Delillerin Değerlendirilmesi ve Gerekçe;
Dava; davacı tarafından keşide edilen 3 adet çek nedeniyle davacının borçlu olmadığının tespiti talebine ilişkindir.
Davacı taraf, …Şti’ye …bank … Şubesi … numaralı 28.09.2020 tarihli 15.000,00-TL, …bank … Şubesi … numaralı 26.11.2020 tarihli 20.000,00-TL, …bank … Şubesi … numaralı 18.12.2020 tarihli 10.000,00-TL ve …bank … Şubesi … numaralı 24.12.2020 tarihli 17.210,81-TL çekleri keşide ettiğini, çekleri …dağıtım … Şubesine verildiğini, ancak çeklerin kargoda çalındığını, çeklerdeki lehtar ve ilk ciro sahibi …Şti’nin kaşesi ve imzasının sahte olduğunu beyan etmiştir.
… Cumhuriyet Başsavcılığı … soruşturma numarası ile başlatılan ve … Cumhuriyet Başsavcılığı’nın … dosyasıyla devam eden soruşturma sonucunda; soruşturma konusu eylemle ilgili olarak yine … Cumhuriyet Başsavcılığı’nın … soruşturma sayılı dosyası üzerinden soruşturma yürütülmesi nedeniyle mükerrerlik gerekçesiyle kovuşturmaya yer olmadığına karar verildiği, görülmüştür.
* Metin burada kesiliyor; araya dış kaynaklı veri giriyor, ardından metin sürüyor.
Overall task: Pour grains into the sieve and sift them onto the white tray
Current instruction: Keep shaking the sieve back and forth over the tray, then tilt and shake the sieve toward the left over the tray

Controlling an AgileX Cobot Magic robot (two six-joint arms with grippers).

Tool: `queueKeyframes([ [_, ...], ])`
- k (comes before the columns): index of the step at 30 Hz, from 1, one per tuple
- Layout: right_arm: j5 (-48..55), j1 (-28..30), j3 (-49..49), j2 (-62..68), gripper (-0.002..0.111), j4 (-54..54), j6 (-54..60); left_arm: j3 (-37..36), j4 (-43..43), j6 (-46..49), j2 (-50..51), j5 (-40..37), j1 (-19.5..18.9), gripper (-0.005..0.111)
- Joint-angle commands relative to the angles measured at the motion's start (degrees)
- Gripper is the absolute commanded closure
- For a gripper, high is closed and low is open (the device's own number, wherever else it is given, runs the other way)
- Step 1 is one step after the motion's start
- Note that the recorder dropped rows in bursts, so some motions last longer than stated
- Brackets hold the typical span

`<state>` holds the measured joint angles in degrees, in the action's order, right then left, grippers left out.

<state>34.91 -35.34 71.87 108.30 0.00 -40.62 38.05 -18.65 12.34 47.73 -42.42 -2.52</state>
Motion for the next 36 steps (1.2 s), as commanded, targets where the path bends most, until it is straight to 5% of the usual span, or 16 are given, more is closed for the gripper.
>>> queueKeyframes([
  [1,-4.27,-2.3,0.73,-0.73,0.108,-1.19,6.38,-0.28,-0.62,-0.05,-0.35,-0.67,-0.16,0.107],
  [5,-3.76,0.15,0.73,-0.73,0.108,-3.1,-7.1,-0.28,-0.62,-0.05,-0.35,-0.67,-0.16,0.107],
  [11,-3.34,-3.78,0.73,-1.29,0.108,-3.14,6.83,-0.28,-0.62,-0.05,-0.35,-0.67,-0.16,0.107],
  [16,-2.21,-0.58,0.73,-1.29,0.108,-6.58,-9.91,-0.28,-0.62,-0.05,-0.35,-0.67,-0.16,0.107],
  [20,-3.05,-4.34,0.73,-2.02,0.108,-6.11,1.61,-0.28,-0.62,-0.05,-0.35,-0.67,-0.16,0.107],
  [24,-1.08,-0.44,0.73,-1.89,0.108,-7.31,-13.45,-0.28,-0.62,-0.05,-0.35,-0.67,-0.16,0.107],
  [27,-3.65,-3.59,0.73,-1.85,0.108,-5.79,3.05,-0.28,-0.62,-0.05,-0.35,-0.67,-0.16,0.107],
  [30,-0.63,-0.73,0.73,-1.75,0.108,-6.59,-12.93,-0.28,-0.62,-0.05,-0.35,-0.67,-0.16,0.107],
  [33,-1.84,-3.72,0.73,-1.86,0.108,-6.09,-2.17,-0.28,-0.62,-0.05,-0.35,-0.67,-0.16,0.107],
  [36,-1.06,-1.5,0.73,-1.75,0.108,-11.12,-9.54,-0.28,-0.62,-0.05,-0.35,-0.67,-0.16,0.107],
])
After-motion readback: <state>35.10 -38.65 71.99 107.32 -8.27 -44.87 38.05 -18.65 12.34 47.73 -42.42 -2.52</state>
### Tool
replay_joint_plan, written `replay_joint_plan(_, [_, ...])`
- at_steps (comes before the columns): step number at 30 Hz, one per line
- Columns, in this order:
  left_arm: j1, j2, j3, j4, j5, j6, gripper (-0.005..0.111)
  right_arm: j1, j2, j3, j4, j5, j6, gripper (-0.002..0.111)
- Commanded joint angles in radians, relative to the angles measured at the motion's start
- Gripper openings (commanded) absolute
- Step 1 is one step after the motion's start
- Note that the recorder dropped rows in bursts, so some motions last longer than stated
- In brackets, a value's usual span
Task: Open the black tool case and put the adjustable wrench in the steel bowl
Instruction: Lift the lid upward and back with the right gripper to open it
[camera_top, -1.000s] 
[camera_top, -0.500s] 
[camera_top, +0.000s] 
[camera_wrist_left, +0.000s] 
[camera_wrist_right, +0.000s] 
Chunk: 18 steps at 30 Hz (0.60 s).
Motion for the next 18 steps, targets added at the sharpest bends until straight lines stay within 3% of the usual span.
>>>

Bunun üzerine … Cumhuriyet Başsavcılığı’nın ….sayılı soruşturma dosyası celp edilmiştir. …. Cumhuriyet Başsavcılığı’nın … sayılı soruşturma dosyasının incelenmesinde; hırsızlık suçunun işlendiğine dair müştekinin soyut iddiası dışında soruşturma dosyasına yansıyan yeterli delil elde edilememesi nedeniyle 26.08.2020 tarihinde kovuşturmaya yer olmadığına karar verildiği görülmüştür.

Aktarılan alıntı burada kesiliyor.